Each line of the records containing "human" is to be copied out and returned.

━━ Given data ━━

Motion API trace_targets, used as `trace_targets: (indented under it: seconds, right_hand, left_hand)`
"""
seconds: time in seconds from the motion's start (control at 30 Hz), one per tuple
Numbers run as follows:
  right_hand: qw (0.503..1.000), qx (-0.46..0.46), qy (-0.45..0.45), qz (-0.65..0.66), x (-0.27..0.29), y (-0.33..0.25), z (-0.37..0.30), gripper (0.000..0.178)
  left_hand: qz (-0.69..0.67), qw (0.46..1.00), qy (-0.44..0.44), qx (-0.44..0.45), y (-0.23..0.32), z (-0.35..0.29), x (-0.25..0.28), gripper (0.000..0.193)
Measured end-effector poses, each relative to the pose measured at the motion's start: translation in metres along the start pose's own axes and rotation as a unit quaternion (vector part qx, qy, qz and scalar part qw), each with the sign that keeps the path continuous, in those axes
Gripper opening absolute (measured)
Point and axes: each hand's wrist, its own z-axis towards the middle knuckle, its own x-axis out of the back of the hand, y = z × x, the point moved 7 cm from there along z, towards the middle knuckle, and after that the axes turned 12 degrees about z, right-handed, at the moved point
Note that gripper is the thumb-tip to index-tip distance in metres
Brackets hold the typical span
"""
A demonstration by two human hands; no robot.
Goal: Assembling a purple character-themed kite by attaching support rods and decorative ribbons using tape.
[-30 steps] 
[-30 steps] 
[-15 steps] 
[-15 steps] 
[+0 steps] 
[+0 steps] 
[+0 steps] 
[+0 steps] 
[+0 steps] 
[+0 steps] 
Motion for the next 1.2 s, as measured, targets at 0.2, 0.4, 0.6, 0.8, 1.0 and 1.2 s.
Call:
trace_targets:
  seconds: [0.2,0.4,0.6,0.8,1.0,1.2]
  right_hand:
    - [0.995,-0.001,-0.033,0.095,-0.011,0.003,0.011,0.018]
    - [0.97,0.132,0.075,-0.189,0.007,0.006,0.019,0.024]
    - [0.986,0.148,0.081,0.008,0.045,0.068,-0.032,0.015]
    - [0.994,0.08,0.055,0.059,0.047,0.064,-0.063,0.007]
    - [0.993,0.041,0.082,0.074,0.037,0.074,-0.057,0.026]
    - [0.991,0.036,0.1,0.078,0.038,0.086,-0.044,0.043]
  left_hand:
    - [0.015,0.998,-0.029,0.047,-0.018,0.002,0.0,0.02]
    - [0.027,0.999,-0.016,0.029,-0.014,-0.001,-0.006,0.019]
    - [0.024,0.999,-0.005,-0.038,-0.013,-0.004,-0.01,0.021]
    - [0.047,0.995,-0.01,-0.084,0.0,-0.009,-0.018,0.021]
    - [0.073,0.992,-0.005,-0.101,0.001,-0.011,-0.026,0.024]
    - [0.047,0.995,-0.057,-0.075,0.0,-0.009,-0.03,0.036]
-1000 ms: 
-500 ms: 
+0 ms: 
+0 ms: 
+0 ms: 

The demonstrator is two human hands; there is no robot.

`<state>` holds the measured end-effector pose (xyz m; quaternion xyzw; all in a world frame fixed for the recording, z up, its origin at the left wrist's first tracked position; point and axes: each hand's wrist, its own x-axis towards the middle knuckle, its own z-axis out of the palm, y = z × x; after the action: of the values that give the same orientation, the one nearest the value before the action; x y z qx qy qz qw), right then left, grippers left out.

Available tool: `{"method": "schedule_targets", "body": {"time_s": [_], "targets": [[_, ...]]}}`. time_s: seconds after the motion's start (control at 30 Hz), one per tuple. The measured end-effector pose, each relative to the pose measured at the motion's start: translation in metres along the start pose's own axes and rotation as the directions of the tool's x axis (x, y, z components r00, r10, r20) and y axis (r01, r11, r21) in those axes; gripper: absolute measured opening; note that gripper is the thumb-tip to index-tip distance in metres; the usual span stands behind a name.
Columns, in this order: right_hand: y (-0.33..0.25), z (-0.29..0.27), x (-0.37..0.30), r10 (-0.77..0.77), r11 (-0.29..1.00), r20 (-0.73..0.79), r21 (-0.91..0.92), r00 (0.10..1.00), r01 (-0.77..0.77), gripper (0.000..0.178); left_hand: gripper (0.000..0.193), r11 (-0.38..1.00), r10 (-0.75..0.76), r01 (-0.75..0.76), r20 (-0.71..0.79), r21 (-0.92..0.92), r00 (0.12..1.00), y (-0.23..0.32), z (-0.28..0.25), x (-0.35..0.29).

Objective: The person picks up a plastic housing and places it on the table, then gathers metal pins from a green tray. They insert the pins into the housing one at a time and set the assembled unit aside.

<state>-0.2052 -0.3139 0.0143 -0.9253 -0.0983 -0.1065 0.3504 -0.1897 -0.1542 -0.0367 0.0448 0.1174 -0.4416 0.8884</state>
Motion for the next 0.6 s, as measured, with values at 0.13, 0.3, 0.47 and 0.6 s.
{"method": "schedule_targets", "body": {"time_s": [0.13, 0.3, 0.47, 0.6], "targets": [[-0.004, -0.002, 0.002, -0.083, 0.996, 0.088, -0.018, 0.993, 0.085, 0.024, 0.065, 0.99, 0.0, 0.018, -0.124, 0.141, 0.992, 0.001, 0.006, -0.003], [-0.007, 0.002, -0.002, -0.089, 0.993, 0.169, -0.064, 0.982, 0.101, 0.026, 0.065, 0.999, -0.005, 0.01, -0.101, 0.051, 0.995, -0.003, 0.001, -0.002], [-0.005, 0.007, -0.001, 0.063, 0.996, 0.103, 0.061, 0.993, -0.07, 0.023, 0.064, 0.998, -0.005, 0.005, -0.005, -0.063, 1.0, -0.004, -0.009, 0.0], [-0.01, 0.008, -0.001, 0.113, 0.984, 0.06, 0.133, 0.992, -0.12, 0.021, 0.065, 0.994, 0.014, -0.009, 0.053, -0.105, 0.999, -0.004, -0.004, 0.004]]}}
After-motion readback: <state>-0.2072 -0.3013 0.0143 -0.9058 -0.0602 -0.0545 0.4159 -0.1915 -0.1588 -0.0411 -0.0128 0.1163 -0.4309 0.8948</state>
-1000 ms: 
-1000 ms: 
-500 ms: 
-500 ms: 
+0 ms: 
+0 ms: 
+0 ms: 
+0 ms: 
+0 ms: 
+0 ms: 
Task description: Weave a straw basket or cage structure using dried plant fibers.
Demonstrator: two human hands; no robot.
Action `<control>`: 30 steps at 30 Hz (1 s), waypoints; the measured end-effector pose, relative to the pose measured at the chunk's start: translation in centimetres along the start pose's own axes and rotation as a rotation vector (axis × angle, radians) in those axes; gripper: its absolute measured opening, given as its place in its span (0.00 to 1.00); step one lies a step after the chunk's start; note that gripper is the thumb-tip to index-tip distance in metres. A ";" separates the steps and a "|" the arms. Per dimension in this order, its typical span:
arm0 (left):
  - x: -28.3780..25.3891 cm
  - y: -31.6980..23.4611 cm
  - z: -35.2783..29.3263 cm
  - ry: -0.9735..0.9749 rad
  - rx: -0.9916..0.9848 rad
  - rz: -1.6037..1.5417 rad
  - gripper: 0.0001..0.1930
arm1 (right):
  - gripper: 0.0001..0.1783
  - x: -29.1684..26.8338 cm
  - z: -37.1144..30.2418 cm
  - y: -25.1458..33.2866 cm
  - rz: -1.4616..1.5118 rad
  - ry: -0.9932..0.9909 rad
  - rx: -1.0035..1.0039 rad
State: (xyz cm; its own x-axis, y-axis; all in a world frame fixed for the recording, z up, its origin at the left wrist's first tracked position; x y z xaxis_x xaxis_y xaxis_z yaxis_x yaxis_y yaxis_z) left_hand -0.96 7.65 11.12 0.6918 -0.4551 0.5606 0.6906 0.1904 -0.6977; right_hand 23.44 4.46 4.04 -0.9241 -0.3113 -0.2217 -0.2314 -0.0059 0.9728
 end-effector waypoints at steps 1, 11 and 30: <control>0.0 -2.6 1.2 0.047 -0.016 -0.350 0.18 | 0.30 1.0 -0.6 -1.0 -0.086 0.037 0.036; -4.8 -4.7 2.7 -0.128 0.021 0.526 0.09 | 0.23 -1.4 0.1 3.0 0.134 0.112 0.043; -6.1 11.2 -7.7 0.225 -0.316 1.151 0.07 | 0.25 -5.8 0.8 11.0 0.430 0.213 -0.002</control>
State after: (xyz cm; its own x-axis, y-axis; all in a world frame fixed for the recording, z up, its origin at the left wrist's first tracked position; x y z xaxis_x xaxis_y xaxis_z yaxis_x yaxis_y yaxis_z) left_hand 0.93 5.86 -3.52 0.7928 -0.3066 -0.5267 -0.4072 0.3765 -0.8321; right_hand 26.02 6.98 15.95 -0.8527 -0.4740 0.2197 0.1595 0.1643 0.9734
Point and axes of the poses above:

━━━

# [Finished task]
A demonstration by two human hands; no robot.
The demonstrator is two human hands; there is no robot.
Demonstrator: two human hands; no robot.

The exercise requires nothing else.